#### [Exercise instructions]
Can you restate the lines of the entries below, word for word, from the first one through the line that includes "Picture: 653 x"?

** Records provided follows **

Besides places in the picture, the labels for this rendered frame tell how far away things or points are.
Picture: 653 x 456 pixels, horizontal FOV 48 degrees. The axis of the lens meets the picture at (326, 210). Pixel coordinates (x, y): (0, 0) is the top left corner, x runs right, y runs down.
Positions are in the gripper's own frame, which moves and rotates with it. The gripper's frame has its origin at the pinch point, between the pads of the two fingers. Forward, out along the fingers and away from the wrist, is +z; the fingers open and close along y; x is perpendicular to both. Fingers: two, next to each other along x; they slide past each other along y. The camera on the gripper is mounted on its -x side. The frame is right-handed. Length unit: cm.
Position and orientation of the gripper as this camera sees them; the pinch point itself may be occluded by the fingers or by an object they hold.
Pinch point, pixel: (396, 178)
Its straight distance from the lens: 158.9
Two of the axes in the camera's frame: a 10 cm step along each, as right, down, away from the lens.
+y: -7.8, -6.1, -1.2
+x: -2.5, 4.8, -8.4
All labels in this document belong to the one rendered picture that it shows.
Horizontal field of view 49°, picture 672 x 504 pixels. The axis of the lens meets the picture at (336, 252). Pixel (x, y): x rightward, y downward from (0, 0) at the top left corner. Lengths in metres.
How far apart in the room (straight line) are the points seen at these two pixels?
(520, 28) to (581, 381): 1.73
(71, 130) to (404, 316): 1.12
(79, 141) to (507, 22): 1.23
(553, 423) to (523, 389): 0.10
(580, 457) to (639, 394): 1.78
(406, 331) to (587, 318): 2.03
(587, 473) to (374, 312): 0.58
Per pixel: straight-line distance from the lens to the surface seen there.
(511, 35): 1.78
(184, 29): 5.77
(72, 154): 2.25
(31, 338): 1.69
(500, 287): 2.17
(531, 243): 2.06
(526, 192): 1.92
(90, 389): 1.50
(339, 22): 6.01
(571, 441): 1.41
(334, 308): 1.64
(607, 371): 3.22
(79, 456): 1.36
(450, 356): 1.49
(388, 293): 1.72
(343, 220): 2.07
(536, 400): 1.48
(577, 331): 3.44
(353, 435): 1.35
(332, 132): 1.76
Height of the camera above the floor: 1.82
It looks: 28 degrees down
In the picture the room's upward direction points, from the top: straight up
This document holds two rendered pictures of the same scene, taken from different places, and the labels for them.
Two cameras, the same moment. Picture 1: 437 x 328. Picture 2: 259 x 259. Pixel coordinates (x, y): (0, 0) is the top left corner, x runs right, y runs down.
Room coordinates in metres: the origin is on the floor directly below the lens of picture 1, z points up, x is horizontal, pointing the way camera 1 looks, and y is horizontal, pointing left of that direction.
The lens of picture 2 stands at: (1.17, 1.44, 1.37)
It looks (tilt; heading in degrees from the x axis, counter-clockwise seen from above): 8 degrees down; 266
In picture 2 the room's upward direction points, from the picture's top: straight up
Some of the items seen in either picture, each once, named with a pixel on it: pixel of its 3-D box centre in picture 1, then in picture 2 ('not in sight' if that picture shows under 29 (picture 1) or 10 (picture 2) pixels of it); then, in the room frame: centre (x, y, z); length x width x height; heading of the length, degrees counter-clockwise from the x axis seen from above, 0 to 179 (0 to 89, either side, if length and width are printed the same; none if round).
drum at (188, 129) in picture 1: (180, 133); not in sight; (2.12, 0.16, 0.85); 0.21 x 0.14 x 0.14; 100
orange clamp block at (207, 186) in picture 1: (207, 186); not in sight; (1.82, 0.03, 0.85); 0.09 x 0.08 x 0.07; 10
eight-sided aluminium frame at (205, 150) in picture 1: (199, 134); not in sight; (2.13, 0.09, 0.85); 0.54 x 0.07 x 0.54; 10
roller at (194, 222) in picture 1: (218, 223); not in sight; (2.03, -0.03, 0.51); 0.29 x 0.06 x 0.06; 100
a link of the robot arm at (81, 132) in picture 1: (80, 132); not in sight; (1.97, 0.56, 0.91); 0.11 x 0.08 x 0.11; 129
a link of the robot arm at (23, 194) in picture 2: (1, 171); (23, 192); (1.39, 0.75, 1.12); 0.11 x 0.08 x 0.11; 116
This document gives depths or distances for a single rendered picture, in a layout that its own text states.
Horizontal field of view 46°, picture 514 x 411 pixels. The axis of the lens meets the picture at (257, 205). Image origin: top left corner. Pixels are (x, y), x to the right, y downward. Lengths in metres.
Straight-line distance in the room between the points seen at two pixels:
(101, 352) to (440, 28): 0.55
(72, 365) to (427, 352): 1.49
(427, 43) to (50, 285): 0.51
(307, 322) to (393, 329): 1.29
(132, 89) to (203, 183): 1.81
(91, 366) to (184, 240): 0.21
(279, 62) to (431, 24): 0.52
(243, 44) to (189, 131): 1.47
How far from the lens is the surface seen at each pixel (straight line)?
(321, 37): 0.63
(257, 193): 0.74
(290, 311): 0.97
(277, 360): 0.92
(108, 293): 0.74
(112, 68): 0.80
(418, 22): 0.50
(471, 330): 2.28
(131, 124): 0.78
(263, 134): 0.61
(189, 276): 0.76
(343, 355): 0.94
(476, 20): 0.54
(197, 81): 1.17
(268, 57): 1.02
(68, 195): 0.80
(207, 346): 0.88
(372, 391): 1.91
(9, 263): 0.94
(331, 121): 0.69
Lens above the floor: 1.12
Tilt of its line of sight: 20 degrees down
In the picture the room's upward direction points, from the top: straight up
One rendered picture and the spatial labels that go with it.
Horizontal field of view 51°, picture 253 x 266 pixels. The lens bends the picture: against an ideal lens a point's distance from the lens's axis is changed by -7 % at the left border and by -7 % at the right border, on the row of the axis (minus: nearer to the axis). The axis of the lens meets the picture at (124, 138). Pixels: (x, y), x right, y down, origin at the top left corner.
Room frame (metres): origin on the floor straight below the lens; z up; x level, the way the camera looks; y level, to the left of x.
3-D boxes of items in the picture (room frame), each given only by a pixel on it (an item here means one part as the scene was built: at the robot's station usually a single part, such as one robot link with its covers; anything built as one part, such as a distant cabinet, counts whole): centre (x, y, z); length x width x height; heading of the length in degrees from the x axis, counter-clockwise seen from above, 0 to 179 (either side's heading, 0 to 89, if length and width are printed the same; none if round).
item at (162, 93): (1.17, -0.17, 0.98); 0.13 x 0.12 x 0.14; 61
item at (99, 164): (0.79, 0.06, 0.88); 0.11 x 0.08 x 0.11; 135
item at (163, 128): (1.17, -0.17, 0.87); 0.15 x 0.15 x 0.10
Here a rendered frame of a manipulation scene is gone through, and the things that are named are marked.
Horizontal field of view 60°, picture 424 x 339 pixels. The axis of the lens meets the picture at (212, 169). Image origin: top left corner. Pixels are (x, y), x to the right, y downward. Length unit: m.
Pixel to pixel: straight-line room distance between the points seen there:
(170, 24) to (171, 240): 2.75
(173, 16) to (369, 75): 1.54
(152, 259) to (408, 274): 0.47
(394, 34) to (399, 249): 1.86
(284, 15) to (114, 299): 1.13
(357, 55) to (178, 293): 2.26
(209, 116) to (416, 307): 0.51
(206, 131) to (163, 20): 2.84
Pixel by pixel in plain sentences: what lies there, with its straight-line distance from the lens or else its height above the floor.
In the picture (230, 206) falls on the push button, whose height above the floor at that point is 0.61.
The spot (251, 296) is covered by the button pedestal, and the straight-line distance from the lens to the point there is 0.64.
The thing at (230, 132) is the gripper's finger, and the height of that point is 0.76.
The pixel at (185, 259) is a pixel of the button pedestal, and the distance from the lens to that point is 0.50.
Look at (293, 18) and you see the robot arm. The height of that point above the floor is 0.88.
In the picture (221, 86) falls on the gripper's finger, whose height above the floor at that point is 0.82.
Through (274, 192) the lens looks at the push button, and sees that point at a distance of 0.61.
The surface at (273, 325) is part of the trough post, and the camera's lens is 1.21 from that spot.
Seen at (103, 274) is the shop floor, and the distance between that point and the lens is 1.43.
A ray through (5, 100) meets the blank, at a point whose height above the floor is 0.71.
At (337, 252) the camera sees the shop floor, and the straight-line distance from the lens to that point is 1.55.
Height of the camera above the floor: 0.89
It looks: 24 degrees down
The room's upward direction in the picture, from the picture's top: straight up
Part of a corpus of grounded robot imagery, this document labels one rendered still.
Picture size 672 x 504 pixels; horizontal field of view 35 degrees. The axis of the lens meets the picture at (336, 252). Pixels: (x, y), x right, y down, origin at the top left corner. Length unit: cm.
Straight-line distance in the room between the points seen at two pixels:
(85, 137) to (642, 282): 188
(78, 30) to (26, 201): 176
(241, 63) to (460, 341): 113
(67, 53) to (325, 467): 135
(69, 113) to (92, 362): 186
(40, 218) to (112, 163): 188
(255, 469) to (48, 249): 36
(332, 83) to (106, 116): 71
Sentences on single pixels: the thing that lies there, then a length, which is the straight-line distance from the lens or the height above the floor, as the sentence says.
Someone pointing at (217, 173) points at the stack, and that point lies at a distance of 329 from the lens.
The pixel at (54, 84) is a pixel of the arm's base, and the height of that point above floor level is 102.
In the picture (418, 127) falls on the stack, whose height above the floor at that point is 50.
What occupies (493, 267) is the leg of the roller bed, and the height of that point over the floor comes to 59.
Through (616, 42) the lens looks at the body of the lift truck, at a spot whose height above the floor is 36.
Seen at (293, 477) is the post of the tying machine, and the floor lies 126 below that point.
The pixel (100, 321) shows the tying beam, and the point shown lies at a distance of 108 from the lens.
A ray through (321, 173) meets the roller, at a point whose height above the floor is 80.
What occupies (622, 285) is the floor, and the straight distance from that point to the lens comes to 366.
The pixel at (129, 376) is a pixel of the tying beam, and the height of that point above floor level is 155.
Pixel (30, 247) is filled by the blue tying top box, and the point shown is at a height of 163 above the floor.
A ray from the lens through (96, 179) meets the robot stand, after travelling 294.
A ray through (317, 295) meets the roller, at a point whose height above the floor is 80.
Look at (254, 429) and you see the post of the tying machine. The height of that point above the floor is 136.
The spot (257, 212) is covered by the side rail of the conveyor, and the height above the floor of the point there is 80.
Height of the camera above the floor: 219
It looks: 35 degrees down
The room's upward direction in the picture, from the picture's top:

** End of Records provided **

#### [The completed task]
Besides places in the picture, the labels for this rendered frame tell how far away things or points are.
Picture: 653 x 456 pixels, horizontal FOV 48 degrees. The axis of the lens meets the picture at (326, 210). Pixel coordinates (x, y): (0, 0) is the top left corner, x runs right, y runs down.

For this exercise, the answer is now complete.